Five years have passed since our Sin. Five years that will never go back, that felt as if they lasted forever to pass, but now that I look back to them, seems like they were so short. Short five years for me... but for my brother they were everything.

All these years sealed in an armor... He lost half his teen years. But, thinking of it, I lost mine as well, I made myself ignore it while I looked for a way to get my little brother's body back. Now that I finally accomplished it, these five suppressed years came back to me all of a sudden. That's why sometimes I feel so lost and helpless as Al seems to be too many times. But I never let it show as he does... I need to be strong for him.

"What are your thinking about, brother?" his words startle me out of my reveries and I look at Al, taking my eyes off the green grass outside Winry's house.

"Nothing, Al." I replied, looking out of the window again. As I thought, he didn't leave my side, greenish-brown eyes trying to see through my soul. I sighed and, without looking at him again, answered. "The Time goes by... doesn't it?"

"Yeah... True" his voice was strange, as if he only understood me after he started voicing his reply. Then the silence fell again, and I was almost going back to my thoughts again when I felt something heavy on my shoulder. Startled, I looked down to see Al's head against me, his eyes closed.

"True, the time goes by. But as long as you are by my side, I will never wish it to go back. Every moment by your side is precious to me, even the good and the bad times we went by together, and I hope we never ever forget them." I felt my heart race with his words, a warm feeling running through my body to my chest. I hugged his body against mine and kissed his forehead, then got back to looking to the horizon as he was doing now as well.
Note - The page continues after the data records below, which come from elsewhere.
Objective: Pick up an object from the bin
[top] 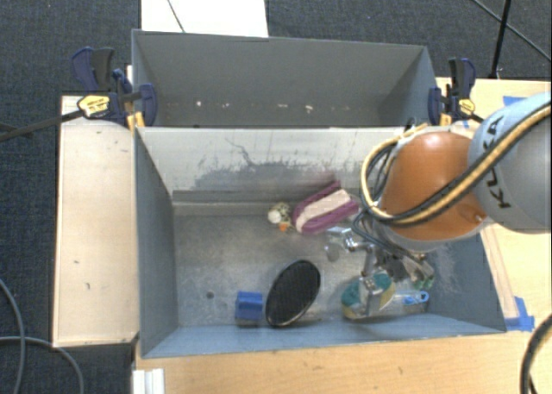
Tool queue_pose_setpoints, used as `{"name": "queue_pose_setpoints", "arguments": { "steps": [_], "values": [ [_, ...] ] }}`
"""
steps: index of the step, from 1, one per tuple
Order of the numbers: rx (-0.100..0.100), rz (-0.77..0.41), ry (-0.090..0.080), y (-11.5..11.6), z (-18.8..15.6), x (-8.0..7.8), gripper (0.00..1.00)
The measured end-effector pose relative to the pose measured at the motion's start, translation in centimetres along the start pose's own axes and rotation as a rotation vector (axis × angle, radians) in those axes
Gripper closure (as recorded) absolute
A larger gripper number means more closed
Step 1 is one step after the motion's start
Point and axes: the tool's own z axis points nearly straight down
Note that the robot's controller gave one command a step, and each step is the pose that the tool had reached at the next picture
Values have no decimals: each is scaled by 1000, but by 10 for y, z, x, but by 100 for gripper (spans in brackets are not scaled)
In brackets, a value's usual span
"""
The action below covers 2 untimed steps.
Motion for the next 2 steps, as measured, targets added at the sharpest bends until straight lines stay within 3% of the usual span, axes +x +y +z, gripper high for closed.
{"name": "queue_pose_setpoints", "arguments": {
  "steps": [1, 2],
  "values": [
    [0, 112, -7, -17, 52, 7, 0],
    [1, -48, -23, -28, 49, 13, 0]
  ]
}}
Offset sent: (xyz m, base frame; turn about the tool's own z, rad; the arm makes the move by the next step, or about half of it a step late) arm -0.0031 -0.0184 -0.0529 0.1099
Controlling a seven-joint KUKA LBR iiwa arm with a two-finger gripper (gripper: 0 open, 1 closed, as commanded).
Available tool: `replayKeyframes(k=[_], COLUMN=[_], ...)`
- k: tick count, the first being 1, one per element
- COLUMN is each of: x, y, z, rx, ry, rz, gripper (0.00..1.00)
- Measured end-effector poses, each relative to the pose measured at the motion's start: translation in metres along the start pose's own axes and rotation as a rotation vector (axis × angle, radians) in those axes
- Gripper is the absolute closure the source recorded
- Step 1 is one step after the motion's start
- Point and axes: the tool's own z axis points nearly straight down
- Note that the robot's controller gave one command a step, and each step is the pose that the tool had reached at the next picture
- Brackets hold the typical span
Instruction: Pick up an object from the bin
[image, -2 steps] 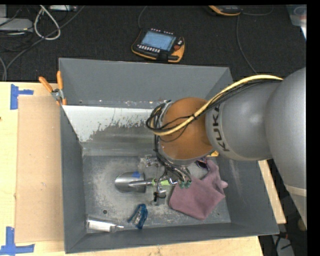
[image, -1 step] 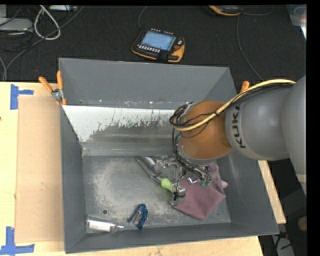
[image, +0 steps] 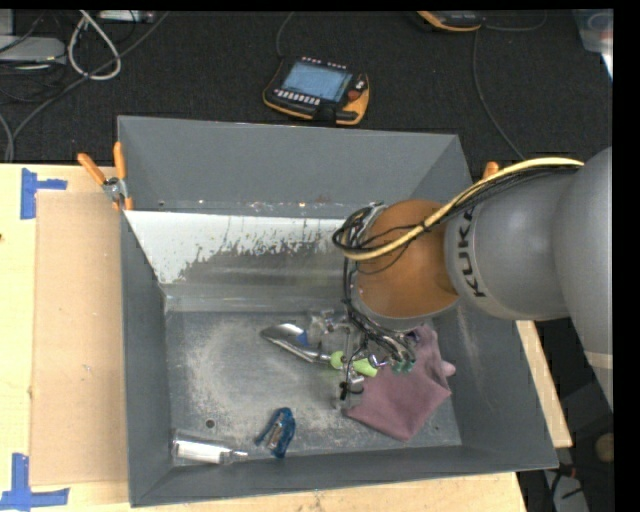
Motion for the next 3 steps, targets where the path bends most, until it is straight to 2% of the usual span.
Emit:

"I hope it too, Al..." I replied in a murmur, feeling better with the forgiving his words offered to me. So... Perhaps I showed my feelings more than I thought. But if only my brother could read them, it didn't matter. It was good to feel like he knew and understood me, and could see right through me. Perhaps someday the time will heal our souls, and I will be able to forgive myself as he did so readily. Untill this day comes, I will be by his side, and forget about my sins whenever he kisses me or hugs me like he is doing now, and just let this contented feeling seep through my heart and soul, as if Time didn't exist anymore.